▶ _THE TASK_: Where a line of the records contains the word "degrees", show that line.

=====

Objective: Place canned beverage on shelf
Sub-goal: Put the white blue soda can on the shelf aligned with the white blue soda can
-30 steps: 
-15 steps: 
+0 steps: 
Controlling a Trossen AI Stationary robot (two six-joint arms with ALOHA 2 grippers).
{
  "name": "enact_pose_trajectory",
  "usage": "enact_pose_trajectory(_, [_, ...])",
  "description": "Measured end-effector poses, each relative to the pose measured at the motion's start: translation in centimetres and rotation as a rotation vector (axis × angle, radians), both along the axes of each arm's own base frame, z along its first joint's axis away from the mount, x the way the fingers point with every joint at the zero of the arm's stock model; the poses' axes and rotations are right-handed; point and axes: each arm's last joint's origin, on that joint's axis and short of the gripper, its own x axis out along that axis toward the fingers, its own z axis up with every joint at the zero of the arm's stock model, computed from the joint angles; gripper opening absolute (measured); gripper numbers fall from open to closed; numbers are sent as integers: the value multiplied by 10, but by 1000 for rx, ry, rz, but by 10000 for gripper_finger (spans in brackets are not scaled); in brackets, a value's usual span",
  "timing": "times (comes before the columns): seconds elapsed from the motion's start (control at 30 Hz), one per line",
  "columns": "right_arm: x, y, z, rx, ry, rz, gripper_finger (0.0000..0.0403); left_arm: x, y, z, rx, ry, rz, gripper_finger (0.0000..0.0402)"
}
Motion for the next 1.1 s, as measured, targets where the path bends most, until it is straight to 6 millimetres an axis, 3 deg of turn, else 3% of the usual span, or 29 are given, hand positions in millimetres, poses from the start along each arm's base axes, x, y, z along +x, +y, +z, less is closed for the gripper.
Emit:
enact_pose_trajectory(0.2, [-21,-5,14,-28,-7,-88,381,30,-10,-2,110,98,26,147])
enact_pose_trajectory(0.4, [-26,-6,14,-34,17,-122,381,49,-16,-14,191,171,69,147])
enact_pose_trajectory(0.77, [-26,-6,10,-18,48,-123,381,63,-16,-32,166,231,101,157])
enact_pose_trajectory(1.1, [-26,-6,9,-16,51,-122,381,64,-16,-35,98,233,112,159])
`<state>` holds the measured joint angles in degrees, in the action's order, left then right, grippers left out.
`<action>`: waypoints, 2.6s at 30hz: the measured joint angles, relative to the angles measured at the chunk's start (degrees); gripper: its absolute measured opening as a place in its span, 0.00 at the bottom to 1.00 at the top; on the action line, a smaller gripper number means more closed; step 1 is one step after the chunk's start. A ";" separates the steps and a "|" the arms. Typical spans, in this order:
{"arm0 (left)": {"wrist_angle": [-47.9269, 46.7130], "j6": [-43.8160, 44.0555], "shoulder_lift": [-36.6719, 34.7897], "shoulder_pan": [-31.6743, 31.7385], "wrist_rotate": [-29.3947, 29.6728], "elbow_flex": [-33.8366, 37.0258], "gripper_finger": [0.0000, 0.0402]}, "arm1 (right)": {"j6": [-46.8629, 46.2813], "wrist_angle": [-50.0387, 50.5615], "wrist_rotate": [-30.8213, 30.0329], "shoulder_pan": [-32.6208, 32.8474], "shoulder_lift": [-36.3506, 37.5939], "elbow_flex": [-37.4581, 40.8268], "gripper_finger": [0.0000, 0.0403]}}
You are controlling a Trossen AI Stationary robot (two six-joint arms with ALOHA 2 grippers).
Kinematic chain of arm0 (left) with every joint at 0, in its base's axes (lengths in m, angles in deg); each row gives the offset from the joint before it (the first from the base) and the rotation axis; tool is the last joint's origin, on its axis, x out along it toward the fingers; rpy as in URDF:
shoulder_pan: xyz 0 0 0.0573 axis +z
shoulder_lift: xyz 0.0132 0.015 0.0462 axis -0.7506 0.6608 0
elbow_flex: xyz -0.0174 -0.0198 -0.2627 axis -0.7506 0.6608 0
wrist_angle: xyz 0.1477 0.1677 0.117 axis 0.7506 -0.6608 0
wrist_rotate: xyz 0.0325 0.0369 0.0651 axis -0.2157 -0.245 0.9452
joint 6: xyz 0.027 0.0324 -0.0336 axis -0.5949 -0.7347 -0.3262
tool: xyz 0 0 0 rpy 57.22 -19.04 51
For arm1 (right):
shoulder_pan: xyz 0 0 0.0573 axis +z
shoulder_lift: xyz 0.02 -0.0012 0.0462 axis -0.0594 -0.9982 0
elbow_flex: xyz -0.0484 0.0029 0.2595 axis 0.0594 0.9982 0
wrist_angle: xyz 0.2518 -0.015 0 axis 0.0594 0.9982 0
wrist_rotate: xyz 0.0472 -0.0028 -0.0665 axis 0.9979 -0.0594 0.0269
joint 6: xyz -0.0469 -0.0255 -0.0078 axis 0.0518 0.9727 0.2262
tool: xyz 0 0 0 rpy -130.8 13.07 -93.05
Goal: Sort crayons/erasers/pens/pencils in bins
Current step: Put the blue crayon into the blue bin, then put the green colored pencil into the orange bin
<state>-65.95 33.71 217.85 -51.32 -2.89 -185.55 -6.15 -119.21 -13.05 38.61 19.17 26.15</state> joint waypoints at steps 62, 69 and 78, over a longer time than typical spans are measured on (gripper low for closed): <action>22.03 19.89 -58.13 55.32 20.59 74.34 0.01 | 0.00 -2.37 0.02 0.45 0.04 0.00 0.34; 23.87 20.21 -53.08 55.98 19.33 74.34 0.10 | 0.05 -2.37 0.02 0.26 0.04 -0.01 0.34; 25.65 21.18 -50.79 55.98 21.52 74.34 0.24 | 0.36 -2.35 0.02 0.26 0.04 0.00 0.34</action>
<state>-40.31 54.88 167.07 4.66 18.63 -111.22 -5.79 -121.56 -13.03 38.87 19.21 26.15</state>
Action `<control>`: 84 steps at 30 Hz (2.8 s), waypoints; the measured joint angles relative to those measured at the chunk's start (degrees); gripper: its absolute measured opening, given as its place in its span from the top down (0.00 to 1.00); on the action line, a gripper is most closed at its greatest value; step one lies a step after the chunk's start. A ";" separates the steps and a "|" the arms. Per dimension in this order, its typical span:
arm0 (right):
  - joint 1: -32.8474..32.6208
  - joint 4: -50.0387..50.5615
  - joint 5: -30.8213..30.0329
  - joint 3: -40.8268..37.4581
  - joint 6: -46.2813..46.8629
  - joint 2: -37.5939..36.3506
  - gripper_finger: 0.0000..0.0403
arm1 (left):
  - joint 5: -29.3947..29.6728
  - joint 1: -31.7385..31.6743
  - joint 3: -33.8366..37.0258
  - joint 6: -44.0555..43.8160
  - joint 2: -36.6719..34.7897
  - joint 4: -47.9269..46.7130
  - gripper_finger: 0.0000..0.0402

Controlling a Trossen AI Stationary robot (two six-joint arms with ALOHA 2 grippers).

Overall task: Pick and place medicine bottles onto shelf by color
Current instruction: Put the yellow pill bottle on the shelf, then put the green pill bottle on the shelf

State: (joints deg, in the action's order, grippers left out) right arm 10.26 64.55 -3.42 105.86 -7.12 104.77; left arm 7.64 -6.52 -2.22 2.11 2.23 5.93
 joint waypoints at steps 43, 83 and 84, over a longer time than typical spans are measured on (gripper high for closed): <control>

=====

▶ _SOLUTION TO THE PROBLEM_:
`<state>` holds the measured joint angles in degrees, in the action's order, left then right, grippers left out.
`<action>`: waypoints, 2.6s at 30hz: the measured joint angles, relative to the angles measured at the chunk's start (degrees); gripper: its absolute measured opening as a place in its span, 0.00 at the bottom to 1.00 at the top; on the action line, a smaller gripper number means more closed; step 1 is one step after the chunk's start. A ";" separates the steps and a "|" the arms. Typical spans, in this order:
Action `<control>`: 84 steps at 30 Hz (2.8 s), waypoints; the measured joint angles relative to those measured at the chunk's start (degrees); gripper: its absolute measured opening, given as its place in its span from the top down (0.00 to 1.00); on the action line, a gripper is most closed at its greatest value; step one lies a step after the chunk's start. A ";" separates the steps and a "|" the arms. Per dimension in this order, its typical span:

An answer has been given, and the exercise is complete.